In today’s world, where environmental, social, and governance (ESG) concerns are gaining significant attention, companies are increasingly being scrutinized not only for their impact on the planet and society but also for their messaging. As a result, some organizations have adopted a strategy of “green hushing” to avoid backlash and negative publicity.
While the concept of green hushing may seem counterintuitive at first glance, it can have significant positive implications when executed properly including responsibly. In this blog post, we will explore why companies seeking to avert backlash through green hushing can ultimately contribute broadly to corporate sustainability if not repairing the planet.
Understanding Green Hushing
Green hushing refers to the practice of intentionally avoiding public disclosure of a company’s green and social initiatives, especially when there is a fear of backlash or potential negative perception, or possible legal jeopardy. We introduced the emergent phenomenon in a blog some weeks ago, Green Hushing versus Confidentiality. Companies adopting this as a strategy choose not to emphasize their ESG efforts, some even now avoid use of the acronym ESG, often to protect their brand image or to maintain a competitive advantage in the market.
There has been widespread media coverage that Target, Anheuser Busch, and Kohls have lost over a combined $28 Billion in market value in a matter of weeks in the wake of major backlashes over their Pride campaigns and products. And Delta Air Lines was sued last month in a spurious greenwashing claim that carbon offsets do not really offset. Shareholders and others in those companies and across the business landscape are now in dramatic fashion pushing companies’ leadership to stay quiet and not publicize ESG claims.
We know that public companies’ mentions of ESG including green and social initiatives during earnings calls have dropped off significantly this year as they try to avoid controversy. And we know anecdotally that U.S. listed companies have during this last quarter asked that ESG results and scores posted on their websites, be scaled back if not eliminated; however, we see no corresponding effort to scale back the underlying ESG initiatives themselves.
Positive Aspects of Green Hushing
1. Encouraging genuine change: By staying quiet about their green and social initiatives, companies can shift their focus from public perception to actual implementation of policies from LGBTQIA+ to anti-slavery. Instead of merely signaling their commitment to sustainability, organizations can allocate their resources toward making meaningful changes within their operations, supply chains, and products.
2. Eliminating “greenwashing”: Greenwashing, the act of misleadingly portraying a company as environmentally friendly without substantial actions to support such claims, is a growing concern in the corporate world. By practicing green hushing, companies can avoid falling into the trap of empty promises, perceived or real, and instead channel their efforts into substantive sustainable practices. This approach promotes authenticity and prevents reputational damage caused by allegations of greenwashing.
3. Mitigating public skepticism: Public perception can be fickle, and some stakeholders may view corporate sustainability efforts with skepticism, especially if they perceive them as mere marketing tactics. By avoiding excessive disclosure, companies can work towards building a solid foundation of sustainable practices without facing immediate scrutiny.

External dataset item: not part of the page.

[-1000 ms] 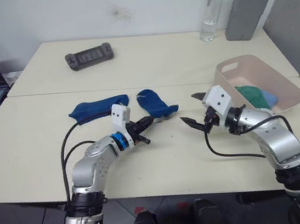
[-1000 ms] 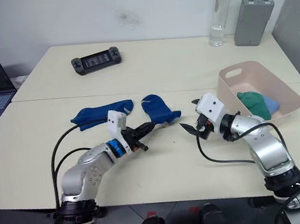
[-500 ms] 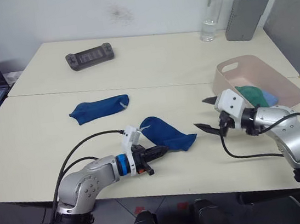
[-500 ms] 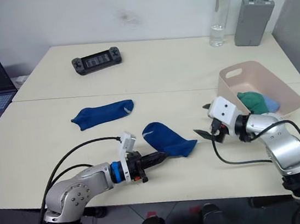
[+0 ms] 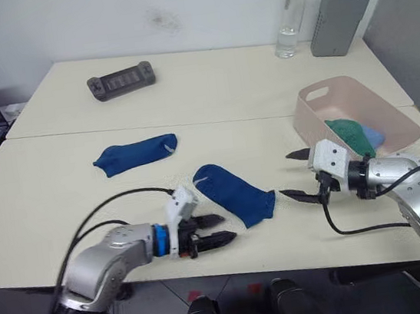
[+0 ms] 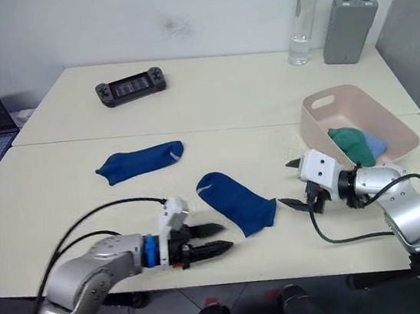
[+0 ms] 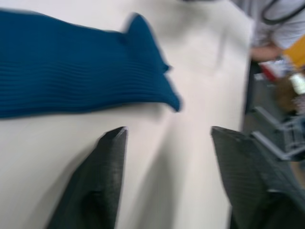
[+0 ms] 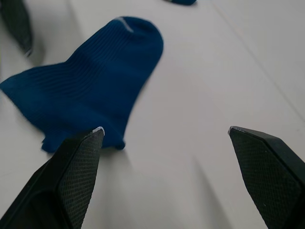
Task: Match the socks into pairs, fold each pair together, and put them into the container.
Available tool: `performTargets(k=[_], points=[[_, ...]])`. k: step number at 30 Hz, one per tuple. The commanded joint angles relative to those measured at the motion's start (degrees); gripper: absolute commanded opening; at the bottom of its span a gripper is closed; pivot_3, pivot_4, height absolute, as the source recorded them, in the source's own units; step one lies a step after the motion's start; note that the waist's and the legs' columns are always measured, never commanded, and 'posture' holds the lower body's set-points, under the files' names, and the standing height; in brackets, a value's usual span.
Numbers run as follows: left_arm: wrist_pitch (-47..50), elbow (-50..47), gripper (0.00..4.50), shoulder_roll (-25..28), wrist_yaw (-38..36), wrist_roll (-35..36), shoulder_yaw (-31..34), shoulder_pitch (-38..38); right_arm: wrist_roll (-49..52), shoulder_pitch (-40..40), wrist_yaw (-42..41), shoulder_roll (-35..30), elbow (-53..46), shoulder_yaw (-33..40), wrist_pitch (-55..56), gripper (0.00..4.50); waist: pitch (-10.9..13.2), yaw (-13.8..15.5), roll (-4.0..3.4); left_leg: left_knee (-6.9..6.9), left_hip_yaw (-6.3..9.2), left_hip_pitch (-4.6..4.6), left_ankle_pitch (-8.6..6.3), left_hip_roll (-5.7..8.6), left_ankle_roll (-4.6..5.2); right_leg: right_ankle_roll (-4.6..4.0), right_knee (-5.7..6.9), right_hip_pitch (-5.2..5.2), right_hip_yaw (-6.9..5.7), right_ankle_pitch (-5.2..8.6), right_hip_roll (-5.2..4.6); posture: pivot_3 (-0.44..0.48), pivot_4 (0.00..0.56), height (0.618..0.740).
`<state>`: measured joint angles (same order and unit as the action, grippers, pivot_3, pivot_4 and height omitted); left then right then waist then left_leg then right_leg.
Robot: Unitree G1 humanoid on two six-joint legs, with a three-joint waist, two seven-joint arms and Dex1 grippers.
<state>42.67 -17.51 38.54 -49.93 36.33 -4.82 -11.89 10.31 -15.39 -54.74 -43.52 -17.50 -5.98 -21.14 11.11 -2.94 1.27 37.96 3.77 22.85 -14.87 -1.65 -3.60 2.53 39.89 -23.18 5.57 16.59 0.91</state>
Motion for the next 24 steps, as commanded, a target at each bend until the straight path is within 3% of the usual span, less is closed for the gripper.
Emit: performTargets(k=[1, 6, 12, 15, 19, 24], points=[[-6.14, 4.44, 3.84, -0.93, 0.82, -2.02, 5.13, -3.92, 0.73, 0.92, -2.18, -1.05, -3.4, -0.63, 2.32, 4.5, 0.0, 0.07, 0.01, 0.0, 0.01, 0.0, 0.0, -0.01, 0.0, 0.0, -0.02, 0.0, -0.02, 0.0, 0.01, 0.0, 0.15, 0.74], [-18.14, 21.12, 3.84, -4.83, 5.68, -14.65, 1.96, -14.05, -0.36, 1.02, -1.66, 0.12, -3.03, -2.42, 3.67, 4.5, 0.0, 0.25, 0.01, 0.01, -0.02, 0.02, 0.0, 0.03, 0.0, 0.01, -0.06, 0.01, 0.0, 0.0, 0.0, 0.0, 0.15, 0.74], [-23.18, 34.91, 3.84, -10.56, 5.35, -21.2, -1.77, -21.07, -0.14, 0.54, -1.39, 0.93, -4.74, -3.58, 2.49, 4.5, 0.01, 0.46, 0.02, 0.01, -0.01, 0.06, -0.01, 0.04, 0.01, 0.01, -0.08, 0.0, -0.01, -0.02, 0.0, 0.0, 0.15, 0.74], [-23.36, 37.8, 3.25, -10.74, 3.49, -23.01, -3.23, -21.1, 0.04, 1.11, -1.2, 0.65, -5.93, -3.55, 1.95, 4.5, 0.01, 0.26, 0.02, -0.03, 0.01, 0.06, -0.01, 0.0, 0.01, -0.02, -0.05, -0.04, -0.03, -0.01, 0.02, 0.0, 0.15, 0.74], [-23.72, 38.91, 2.08, -10.32, 3.09, -24.84, -3.55, -20.68, 0.02, 1.16, -1.09, 0.32, -5.83, -2.96, 1.92, 4.5, 0.0, 0.32, 0.02, -0.02, 0.05, 0.06, -0.01, 0.02, 0.01, -0.03, -0.03, -0.02, -0.06, 0.0, 0.01, 0.0, 0.15, 0.74], [-20.4, 32.16, 0.52, -9.93, 1.8, -22.15, -1.25, -17.01, -0.22, 0.61, -1.52, 0.46, -4.87, -3.89, 2.05, 4.5, 0.0, 0.19, 0.02, 0.0, 0.05, 0.04, 0.0, 0.02, 0.01, -0.02, -0.01, 0.0, -0.06, 0.0, 0.0, 0.0, 0.15, 0.74]])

Over time, the results of their actions can help to foster trust and credibility among stakeholders.
4. Fostering competition and innovation: Green hushing can also create an environment that encourages healthy competition among companies. When organizations keep their sustainability efforts private, their competitors may be compelled to step up their game and adopt sustainable practices of their own. This dynamic can lead to a positive ripple effect, pushing industries towards more innovation and overall sustainability.
5. Strategic advantage: Green hushing can also provide companies with a competitive edge in the marketplace. By keeping their sustainability practices discreet, organizations can maintain unique selling points or differentiators that set them apart from their competitors. When implemented thoughtfully, green hushing can allow companies to leverage their sustainable initiatives strategically, enabling them to gain market share and attract environmentally conscious customers.
Again, it is important to note we see no signs that companies are pulling back from environmental social governance initiatives themselves, but rather businesses are making major shifts choosing to stay quiet and not publicize their claims and successes.
While transparency and accountability remain crucial elements of ESG, green hushing is a strategic approach for those companies seeking to mitigate risk by averting backlash, from extreme voices as well as concern of claims of greenwashing, and enhancing their long term sustainability efforts in our current hyperpolitical world.
By focusing on genuine change to repair the planet, avoiding greenwashing, mitigating public skepticism, fostering innovation, and gaining a strategic advantage, companies can effectively navigate the complex landscape of sustainability ensuring their actions speak louder than words at a time when the assumption that business and politics can and even should be separate is no longer realistic. Today we are seeing a dramatic shift in tactics as increasing numbers of organizations seek to find the balance between green hushing and appropriate transparency, ensuring that their commitment to sustainability is ultimately communicated authentically and responsibly. Some business matters are best and properly kept quiet.